Exercise in diabetes
Regular physical activity in diabetes mellitus is a very important aspect in the treatment and prevention of the complications of diabetes mellitus. Morning exercises, running, swimming help avoid obesity, improve blood supply to muscles and organs, strengthen blood vessels and stabilize the nervous system.
Disease prevention
With a genetic predisposition, the disease cannot be prevented. However, people at risk need to take a number of steps to control their blood sugar and the rate of development of diabetes complications.

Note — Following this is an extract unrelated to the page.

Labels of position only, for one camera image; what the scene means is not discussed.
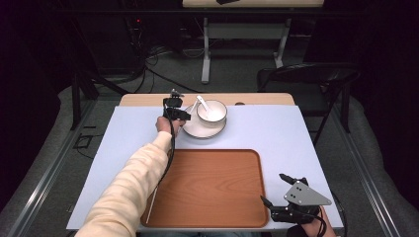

- Children with unfavorable heredity (parents, grandparents are sick with diabetes) should be tested for blood sugar levels once a year, as well as monitor their condition and the appearance of the first symptoms of the disease. Also, an important measure will be annual consultations with an ophthalmologist, neuropathologist, endocrinologist, cardiologist to determine the first symptoms of diabetes and prevent diabetes complications.
- People over 40 need to have their blood sugar checked every year to prevent type 2 diabetes;
- All diabetics must use special devices for monitoring blood sugar levels - glucometers.
You also need to find out everything about diabetes: what is possible, what is not, starting with the type and ending with the causes of the disease specifically for you, for this a long conversation with the doctor is required, he will consult, direct to pass the necessary tests and prescribe treatment.
recovery prognosis
Diabetes mellitus is an incurable disease, so the prognosis for recovery is poor. However, modern advances in drug insulin therapy can significantly extend the life of a diabetic, and regular diagnosis of organ system disorders leads to an improvement in the patient's quality of life.